Petinggi PKB sendiri sebenarnya risih dengan sikap politik PKS yang dianggap tidak mau move on dari sosok Anies Baswedan dalam Pilgub Jakarta 2024. Wakil Ketua Umum PKB Jazilul Fawaid sendiri menganggap pilihan PKS tersebut seolah-olah hendak mengunci posisi Anies dalam Pilgub 2024. Anies sudah identik dengan PKS meskipun Anies sendiri bukanlah kader dan pengurus PKS.
Pendeklarasian Anies-Sohibul Iman sebagai calon Gubernur dan Wakil Gubernur Jakarta 2024 tidak mencerminkan kebergaman politik sama sekali. Kondisi Jakarta memerlukan kepemimpinan yang plural, kepemimpinan yang mempersatukan keberagaman, dan akomodatif terhadap perbedaan-perbedaan sosial di masyarakat. Memasangkan Anies dengan Sohibul Iman sama saja dengan kampanye terbuka bahwa Anies sudah identik dengan PKS dalam menyikapi isu keberagaman sosial di Jakarta dan Indonesia.
Menyikapi Realitas Politik
Apa pun alasan dan motivasi PKS mendeklarasikan Anies Baswedan sebagai Cagub Jakarta, tindakan tersebut mengandung risiko politik yang bisa membahayakan elektabilitas kandidat yang diusungnya. Partai-partai beraliran nasionalisme enggan untuk berkoalisi karena sosok kandidat yang diajukan PKS tidak mencerminkan semangat keberagaman yang menjadi ciri masyarakat Jakarta dan bangsa Indonesia.
Realitas inilah yang kurang diperhitungkan oleh PKS sehingga partai ini mengabaikan aspirasi PKB dan Nasdem yang sudah menyampaikan keinginan untuk untuk mengusung Anies sebagai cagub jauh-jauh hari sebelumnya. Boleh jadi, langkah ini didasari oleh rasa percaya diri yang berlebihan atas posisi PKS sebagai pemenang Pemilu 2024 di Jakarta sehingga merasa tidak perlu melalui diskusi dengan sesama mitra koalisi.
PKS memang paling sukses dalam Pileg di Jakarta pada Pemilu 2024. Namun, perolehan kursi PKS masih belum memenuhi ambang batas pencalonan Gubernur Jakarta.
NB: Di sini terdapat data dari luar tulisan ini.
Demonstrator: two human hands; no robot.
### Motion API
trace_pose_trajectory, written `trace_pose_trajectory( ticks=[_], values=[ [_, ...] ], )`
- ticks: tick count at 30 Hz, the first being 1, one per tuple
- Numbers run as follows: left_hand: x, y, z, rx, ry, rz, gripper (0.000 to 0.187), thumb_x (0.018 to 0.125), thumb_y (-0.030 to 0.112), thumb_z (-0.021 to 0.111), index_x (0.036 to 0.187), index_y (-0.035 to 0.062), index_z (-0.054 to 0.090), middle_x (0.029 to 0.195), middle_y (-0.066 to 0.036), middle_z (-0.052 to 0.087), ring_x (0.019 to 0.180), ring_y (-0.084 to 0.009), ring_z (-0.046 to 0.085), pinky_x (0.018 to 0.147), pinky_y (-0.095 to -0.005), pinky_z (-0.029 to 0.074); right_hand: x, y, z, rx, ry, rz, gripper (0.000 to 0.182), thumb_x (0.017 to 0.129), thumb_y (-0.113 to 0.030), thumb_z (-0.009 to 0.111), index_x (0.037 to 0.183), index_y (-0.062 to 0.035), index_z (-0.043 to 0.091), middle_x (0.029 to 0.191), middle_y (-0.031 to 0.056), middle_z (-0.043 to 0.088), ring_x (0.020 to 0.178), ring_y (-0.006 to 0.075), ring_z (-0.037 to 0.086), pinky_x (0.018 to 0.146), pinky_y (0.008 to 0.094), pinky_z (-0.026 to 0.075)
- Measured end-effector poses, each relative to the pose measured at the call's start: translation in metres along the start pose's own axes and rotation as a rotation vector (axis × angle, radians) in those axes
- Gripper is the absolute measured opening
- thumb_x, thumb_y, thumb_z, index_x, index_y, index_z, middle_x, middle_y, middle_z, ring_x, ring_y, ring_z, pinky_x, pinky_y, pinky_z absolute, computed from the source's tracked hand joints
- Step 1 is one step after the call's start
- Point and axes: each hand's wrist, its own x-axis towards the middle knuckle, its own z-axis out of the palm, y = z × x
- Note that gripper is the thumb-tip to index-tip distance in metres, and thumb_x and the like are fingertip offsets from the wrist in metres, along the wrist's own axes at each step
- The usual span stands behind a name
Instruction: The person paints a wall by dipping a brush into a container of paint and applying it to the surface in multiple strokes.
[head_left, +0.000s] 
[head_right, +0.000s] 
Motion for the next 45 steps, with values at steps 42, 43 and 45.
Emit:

Ini adalah realitas politik yang harus diperhitungkan terlebih dahulu sebelum bersikap dalam menentukan cagub. Kekurangan dukungan dalam pencalonan gubernur bisa-bisa membuat PKS dan calonnya ditinggal oleh partai-partai lain sehingga PKS hanya bisa gigit jari sebagai penonton dan penggembira saja.
Menghadapi realitas politik yang sangat rasional tersebut PKS langsung mengubah sikap politiknya dalam pencalonan Anies Baswedan. PKS memberikan keleluasaan kepada Anies Baswedan untuk memilih calon wakil gubernur dari partai politik lain meski telah mewacanakan duet bersama Sohibul Iman di Pilgub Jakarta 2024. Sikap tersebut adalah respons terhadap sikap PKB yang membuka peluang mengusung Anies sebagai Cagub Jakarta, sementara posisi wakil gubernur berasal dari PDIP, bukan dengan Sohibul Iman. PKS yakin bahwa Anies Baswedan sangat paham dengan PKS, menghargai PKS, dan akan tetap bersama PKS hingga pemungutan suara 27 November 2024.